Walgreens has quietly pulled paid holiday pay for many hourly store employees — a wallet-lightening change workers say was relayed in early October — and it’s landing with a thud in Chicago and beyond. The timing, coming on the heels of the company’s private-equity takeover by Sycamore Partners, has sparked confusion and frustration among staff. Not exactly the holiday surprise anyone asked for.

According to Crain's Chicago Business, the chain eliminated six paid holidays for hourly store workers and notified staff of the shift in early October. Bloomberg Law reported the change could shave “hundreds of dollars” from some workers’ earnings.

What changed and who it affects

Employees posting on internal forums and public message boards say a Compass update — the company’s HR portal — now indicates hourly team members generally only receive holiday pay if they actually work the holiday, while salaried roles may remain eligible. Discussions on Reddit show managers and technicians gaming out schedules at locations that close on major holidays.

Buyout timeline and company response

Sycamore Partners completed its acquisition of Walgreens Boots Alliance on Aug. 28, 2025, taking the company private. Reporting by the Associated Press noted the deal followed shareholder approval over the summer and carried an equity value of roughly $10 billion. The company has not publicly reversed the updated holiday policy.

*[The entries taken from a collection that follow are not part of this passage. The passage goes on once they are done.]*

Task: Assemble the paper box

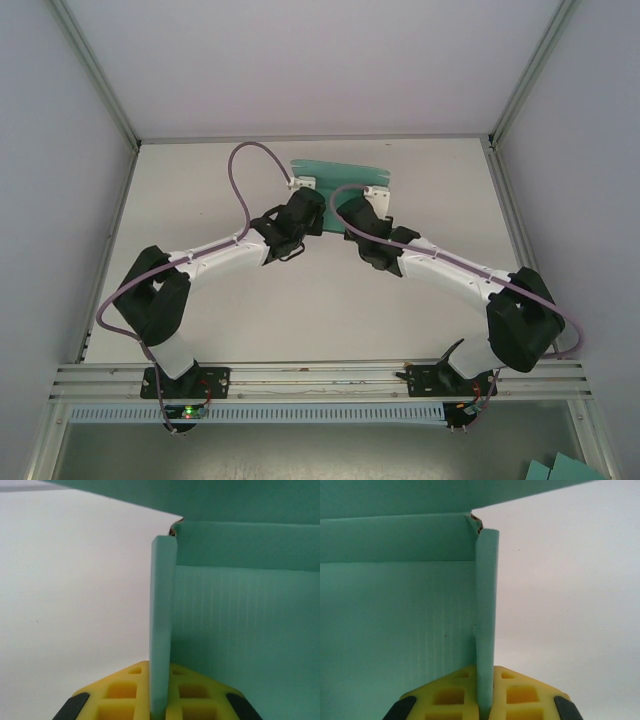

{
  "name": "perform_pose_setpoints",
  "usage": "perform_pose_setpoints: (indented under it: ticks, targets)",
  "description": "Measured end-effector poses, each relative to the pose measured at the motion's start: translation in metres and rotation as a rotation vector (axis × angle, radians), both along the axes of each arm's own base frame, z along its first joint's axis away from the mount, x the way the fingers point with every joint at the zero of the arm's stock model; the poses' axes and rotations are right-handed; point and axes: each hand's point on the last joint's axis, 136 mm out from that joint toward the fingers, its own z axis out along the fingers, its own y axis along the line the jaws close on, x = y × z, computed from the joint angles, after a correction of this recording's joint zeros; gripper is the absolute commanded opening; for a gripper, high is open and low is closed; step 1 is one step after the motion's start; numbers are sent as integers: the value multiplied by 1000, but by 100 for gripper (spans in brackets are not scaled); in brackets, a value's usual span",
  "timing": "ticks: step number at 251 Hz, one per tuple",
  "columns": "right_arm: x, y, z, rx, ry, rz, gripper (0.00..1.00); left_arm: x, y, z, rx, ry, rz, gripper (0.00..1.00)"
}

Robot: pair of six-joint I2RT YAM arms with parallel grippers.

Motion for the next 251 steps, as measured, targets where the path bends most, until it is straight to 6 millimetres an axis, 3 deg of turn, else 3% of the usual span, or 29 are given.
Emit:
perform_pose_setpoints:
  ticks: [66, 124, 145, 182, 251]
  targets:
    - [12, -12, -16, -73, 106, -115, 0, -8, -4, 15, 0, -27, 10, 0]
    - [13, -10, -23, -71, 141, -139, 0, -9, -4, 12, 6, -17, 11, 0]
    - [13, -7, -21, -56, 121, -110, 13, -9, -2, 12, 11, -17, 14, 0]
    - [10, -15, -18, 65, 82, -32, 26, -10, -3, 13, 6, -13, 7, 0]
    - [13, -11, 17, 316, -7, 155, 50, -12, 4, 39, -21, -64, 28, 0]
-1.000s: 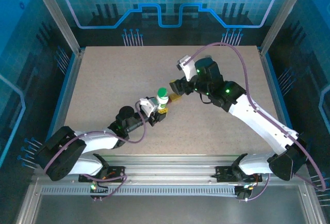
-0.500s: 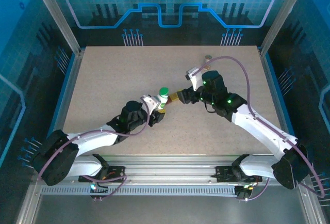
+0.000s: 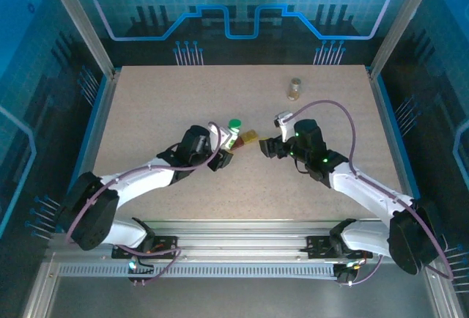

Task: Sort the pills into containers

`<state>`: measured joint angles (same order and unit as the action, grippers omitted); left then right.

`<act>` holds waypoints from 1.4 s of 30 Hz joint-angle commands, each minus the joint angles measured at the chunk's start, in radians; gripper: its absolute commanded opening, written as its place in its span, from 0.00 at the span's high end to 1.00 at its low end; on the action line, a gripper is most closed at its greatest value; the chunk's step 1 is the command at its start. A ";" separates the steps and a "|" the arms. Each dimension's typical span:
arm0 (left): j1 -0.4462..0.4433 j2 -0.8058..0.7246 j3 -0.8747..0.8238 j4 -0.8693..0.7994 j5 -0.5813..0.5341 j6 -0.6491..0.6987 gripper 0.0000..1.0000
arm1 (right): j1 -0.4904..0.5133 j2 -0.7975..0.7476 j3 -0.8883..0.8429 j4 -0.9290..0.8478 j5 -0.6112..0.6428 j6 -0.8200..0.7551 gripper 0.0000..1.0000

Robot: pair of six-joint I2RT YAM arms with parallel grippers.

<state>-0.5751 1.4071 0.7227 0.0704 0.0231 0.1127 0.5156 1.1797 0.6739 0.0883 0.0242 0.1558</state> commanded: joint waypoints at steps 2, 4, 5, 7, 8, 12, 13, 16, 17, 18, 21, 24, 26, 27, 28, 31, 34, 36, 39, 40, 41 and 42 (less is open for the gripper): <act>0.004 0.056 0.067 -0.145 0.004 -0.067 1.00 | -0.015 -0.034 -0.041 0.117 -0.016 0.054 0.22; 0.004 0.083 0.082 -0.156 -0.003 -0.079 1.00 | -0.017 -0.039 -0.049 0.126 -0.020 0.062 0.22; 0.004 0.100 0.096 -0.171 -0.010 -0.085 1.00 | -0.017 -0.041 -0.051 0.129 -0.023 0.065 0.22; 0.003 0.136 0.129 -0.208 -0.020 -0.091 1.00 | -0.019 -0.042 -0.053 0.131 -0.023 0.067 0.22; 0.004 0.155 0.150 -0.234 -0.025 -0.094 1.00 | -0.019 -0.043 -0.056 0.133 -0.018 0.068 0.22; 0.004 0.214 0.217 -0.331 -0.036 -0.103 1.00 | -0.025 -0.046 -0.063 0.133 -0.001 0.070 0.22; 0.004 0.225 0.231 -0.353 -0.039 -0.102 1.00 | -0.026 -0.047 -0.065 0.134 -0.001 0.073 0.22; 0.002 0.253 0.272 -0.417 -0.049 -0.087 1.00 | -0.031 -0.054 -0.069 0.136 -0.002 0.078 0.22; 0.003 0.264 0.285 -0.438 -0.050 -0.081 1.00 | -0.032 -0.055 -0.071 0.140 -0.003 0.079 0.22; 0.003 0.275 0.299 -0.462 -0.051 -0.074 1.00 | -0.034 -0.057 -0.073 0.140 -0.004 0.079 0.22; 0.002 0.301 0.338 -0.524 -0.049 -0.050 1.00 | -0.038 -0.057 -0.074 0.142 -0.002 0.080 0.22; 0.003 0.320 0.367 -0.564 -0.051 -0.033 1.00 | -0.041 -0.056 -0.076 0.142 -0.003 0.083 0.22; 0.002 0.338 0.389 -0.598 -0.056 -0.024 1.00 | -0.043 -0.057 -0.076 0.141 -0.005 0.085 0.22; 0.001 0.350 0.402 -0.618 -0.058 -0.017 1.00 | -0.044 -0.057 -0.076 0.141 -0.006 0.086 0.22; 0.002 0.358 0.414 -0.634 -0.060 -0.012 1.00 | -0.045 -0.058 -0.075 0.141 -0.008 0.087 0.22; 0.000 0.384 0.456 -0.689 -0.067 0.011 1.00 | -0.047 -0.059 -0.076 0.140 -0.009 0.087 0.22; -0.004 0.407 0.502 -0.749 -0.087 0.036 1.00 | -0.049 -0.060 -0.076 0.137 -0.010 0.088 0.22; -0.004 0.420 0.529 -0.788 -0.102 0.056 1.00 | -0.051 -0.063 -0.076 0.134 -0.010 0.090 0.22; -0.006 0.440 0.568 -0.837 -0.117 0.085 1.00 | -0.052 -0.065 -0.076 0.134 -0.012 0.089 0.22; -0.005 0.448 0.582 -0.854 -0.121 0.092 1.00 | -0.052 -0.066 -0.076 0.134 -0.013 0.091 0.22; -0.006 0.456 0.597 -0.871 -0.128 0.098 1.00 | -0.052 -0.067 -0.076 0.133 -0.014 0.090 0.22; -0.007 0.465 0.611 -0.884 -0.134 0.105 1.00 | -0.052 -0.066 -0.076 0.134 -0.015 0.093 0.22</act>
<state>-0.5770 1.8454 1.2835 -0.7185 -0.0795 0.1699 0.4793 1.1355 0.6075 0.1959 0.0174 0.2333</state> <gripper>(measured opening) 0.518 0.783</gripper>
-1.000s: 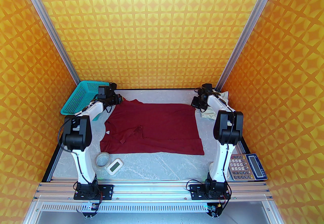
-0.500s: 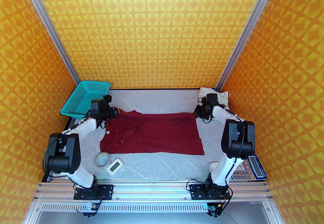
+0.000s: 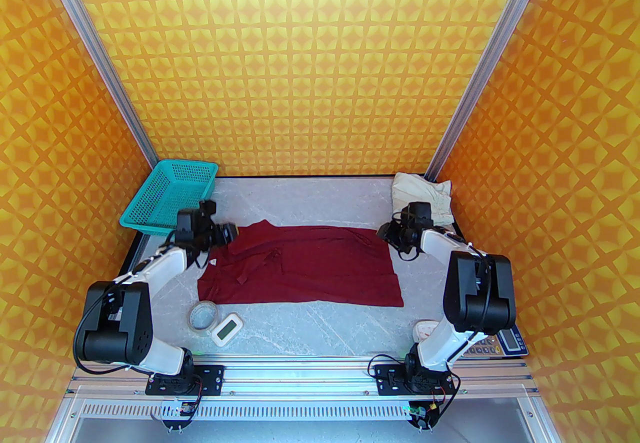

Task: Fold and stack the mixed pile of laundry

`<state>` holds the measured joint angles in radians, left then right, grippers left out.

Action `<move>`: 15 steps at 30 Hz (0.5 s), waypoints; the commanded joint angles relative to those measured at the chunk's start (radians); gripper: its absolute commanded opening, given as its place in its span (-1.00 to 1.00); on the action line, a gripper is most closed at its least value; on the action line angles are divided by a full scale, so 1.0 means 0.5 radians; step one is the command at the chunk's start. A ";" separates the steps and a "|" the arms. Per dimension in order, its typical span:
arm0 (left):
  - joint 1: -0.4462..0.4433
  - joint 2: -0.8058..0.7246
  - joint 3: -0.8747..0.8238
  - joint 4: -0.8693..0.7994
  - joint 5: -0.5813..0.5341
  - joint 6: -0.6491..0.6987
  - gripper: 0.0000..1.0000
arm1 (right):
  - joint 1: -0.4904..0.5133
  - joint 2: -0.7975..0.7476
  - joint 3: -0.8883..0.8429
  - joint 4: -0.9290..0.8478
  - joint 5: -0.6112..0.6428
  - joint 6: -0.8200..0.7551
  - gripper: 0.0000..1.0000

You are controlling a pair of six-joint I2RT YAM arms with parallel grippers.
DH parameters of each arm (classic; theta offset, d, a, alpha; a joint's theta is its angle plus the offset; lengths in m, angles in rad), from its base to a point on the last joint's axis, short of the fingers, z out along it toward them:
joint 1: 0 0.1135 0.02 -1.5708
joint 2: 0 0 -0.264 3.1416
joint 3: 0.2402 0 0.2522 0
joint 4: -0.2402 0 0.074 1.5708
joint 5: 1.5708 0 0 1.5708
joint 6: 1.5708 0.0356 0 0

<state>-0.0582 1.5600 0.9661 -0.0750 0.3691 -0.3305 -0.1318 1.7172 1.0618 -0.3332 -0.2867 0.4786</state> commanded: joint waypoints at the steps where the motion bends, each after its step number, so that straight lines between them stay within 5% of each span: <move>1: -0.093 0.249 0.313 -0.281 -0.051 0.013 0.11 | 0.025 0.020 0.094 -0.174 0.042 0.033 -0.15; 7: -0.260 0.849 1.007 -0.695 -0.197 -0.035 0.29 | 0.239 0.212 0.316 -0.262 -0.022 -0.017 -0.14; 15: -0.446 1.331 1.591 -1.071 -0.362 0.040 0.37 | 0.261 0.233 0.329 -0.375 0.005 -0.016 -0.10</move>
<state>-0.2615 2.2028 1.6943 -0.4778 0.2455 -0.3355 0.0074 1.8393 1.2240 -0.4759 -0.2901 0.4755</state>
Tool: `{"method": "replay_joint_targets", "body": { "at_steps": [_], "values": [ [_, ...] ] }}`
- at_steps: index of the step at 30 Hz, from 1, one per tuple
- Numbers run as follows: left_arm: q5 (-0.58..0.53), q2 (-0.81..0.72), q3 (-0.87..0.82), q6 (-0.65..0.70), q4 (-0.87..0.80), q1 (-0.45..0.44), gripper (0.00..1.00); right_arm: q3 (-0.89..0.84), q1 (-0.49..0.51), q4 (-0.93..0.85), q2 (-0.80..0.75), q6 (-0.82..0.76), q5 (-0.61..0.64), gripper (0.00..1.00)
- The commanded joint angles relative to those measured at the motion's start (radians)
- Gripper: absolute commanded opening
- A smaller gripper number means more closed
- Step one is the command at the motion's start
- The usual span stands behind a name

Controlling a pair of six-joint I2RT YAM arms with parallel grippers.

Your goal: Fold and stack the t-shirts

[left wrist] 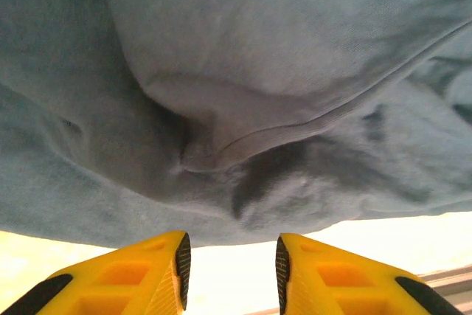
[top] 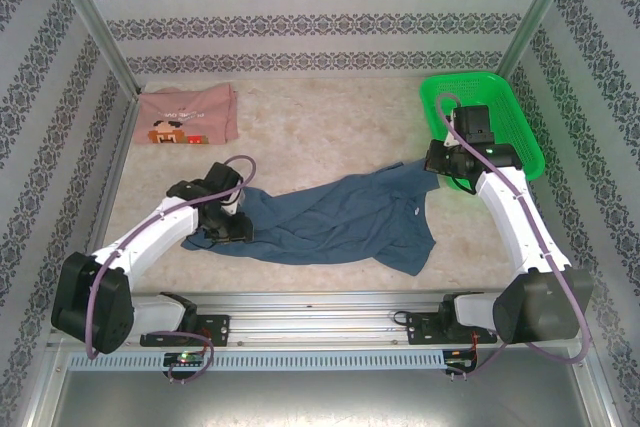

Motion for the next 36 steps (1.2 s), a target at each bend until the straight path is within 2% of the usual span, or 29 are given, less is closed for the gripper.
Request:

Worker reaction and local impact

Chicago-area employees told Crain's Chicago Business and posted online that the change wipes out one of the few predictable pay boosts for hourly staff — and adds to staffing strain at stores already facing consolidation. With Walgreens in a multi-year shakeup that includes previously announced store closures, workers say the holiday-pay tweak could make Thanksgiving and Christmas coverage even tougher.

What to watch next

Managers and labor advocates are watching for any clarification or reversal — and whether state labor authorities or worker groups push formal challenges. Bloomberg Law reported the company and Sycamore declined to comment when asked. We’ll be tracking local notices and official filings for updates.